Sher instructs the actors to step in and out of the fourth wall providing their own interpretation of Larry’s work, with Burstein performing a great deal of narration. The play is almost a PowerPoint presentation and some anonymous God-like presence in the rear mezzanine advances the slideshow slides. Larry taught photography for roughly 30 years, so it makes sense to view Pictures From Home as a lecture-styled sequence of flashbacks. But I would have appreciated a distinctive change in either design or staging when Larry travels between the two spaces. The world of this play seems unfinished.
Just when you think you can’t stand to look at those ‘70s green walls and palm-frond-patterned furniture for any longer, Michael Yeargan’s set slowly transforms into an exterior space featuring a barbecue grill and shrubbery. It was a much-needed visual shift that broke up the monotony, reminding us “ah yes, this is the theatre!”
Julieta Cervantes
Larry is framed to be a reliable narrator; his camera grants him the powerful objectivity required to capture moments of authenticity (or even façade) and decipher the emotions behind them. So from the start of the show, there is nothing for Larry to learn thus providing Burstein little work as an actor. His all-knowing superpower is left unthreatened, forcing both actor and character into a stale permanence. Maybe that’s just the curse of a memory play and not a specific critic of Pictures From Home. If a protagonist already knows the trajectory of the story (and doesn’t attempt to conceal anything from the gaze of their audience), is there any room for discovery?
With a play that exists for the sole purpose of analyzing a family dynamic from behind a lens, I found it odd there was little incorporation of Larry’s own family. We hear blurbs about his two young kids (they’re in college by the time the play ends) and we know his wife’s name (Kelly), but we’re offered hardly any glimpse into Larry’s personal life.

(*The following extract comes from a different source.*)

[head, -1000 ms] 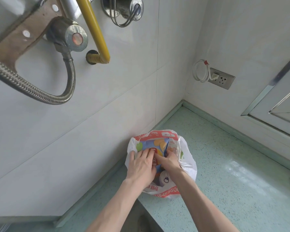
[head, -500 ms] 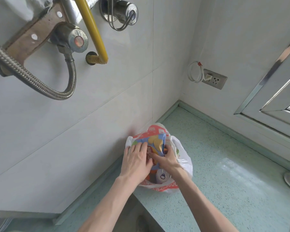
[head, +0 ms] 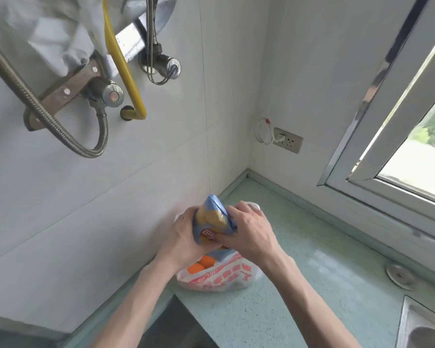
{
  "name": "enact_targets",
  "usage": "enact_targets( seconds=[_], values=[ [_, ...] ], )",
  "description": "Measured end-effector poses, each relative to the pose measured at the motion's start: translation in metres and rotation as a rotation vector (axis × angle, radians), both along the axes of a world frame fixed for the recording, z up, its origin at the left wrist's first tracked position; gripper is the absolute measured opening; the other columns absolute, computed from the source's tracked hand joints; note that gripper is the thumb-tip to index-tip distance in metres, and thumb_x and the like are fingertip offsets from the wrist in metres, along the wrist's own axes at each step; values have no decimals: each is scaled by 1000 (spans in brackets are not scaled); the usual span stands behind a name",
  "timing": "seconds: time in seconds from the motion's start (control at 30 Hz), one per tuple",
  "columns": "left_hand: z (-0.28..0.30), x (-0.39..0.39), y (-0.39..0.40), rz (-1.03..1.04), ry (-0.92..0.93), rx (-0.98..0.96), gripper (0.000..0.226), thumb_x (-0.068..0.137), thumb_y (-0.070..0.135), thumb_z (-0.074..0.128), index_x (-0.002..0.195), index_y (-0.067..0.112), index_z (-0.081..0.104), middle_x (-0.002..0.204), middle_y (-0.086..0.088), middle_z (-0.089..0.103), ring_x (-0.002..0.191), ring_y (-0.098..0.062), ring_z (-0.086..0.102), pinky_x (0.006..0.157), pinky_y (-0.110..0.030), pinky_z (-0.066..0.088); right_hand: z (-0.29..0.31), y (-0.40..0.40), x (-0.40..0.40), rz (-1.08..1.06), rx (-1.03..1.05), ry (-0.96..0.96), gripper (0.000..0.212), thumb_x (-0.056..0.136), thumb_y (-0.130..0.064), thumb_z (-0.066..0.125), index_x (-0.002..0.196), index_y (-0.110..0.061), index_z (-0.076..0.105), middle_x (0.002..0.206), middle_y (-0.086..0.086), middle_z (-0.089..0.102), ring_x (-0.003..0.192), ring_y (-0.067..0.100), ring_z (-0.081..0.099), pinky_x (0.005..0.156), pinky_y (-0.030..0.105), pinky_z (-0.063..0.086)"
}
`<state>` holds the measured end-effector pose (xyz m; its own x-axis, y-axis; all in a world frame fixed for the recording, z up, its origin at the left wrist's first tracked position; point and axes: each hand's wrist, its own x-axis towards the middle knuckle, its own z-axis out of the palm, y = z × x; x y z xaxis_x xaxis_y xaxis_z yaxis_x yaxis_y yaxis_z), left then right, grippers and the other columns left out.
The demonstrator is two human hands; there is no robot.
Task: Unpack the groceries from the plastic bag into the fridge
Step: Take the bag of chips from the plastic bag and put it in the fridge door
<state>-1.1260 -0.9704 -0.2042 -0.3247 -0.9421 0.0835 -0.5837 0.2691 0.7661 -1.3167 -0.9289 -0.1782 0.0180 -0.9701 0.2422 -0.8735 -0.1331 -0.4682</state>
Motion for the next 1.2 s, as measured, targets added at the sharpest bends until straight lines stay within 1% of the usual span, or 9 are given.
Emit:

I hoped White might take some bold artistic liberty, perhaps having Larry reveal a new project featuring photographs of his children and wife as if creating a “Pictures From the Home I Created”. There was a missed opportunity to draw parallels between two families of different generations; a study in how Larry’s approach to parenting was influenced by that of his parents’. I suppose there’s an irony to be found in the story of an artist who gives so much attention to his aging parents that he neglects his own family. I don’t assume that is the reality for Larry Sultan, but it is the brutal impression we’re given regardless.
What the play lacks in catharsis is partly made up in performance. It’s no wonder Lane’s character develops a limp in the second chunk of the play because he carries the production on his back, never fumbling. Even when I had determined that Pictures From Home was unstimulating for me, I still felt tears rolling down my cheeks when Irving’s vulnerability came crumbling out. Lane is a truly marvelous actor who succeeds at his craft here. And it’s not just the appearance of success.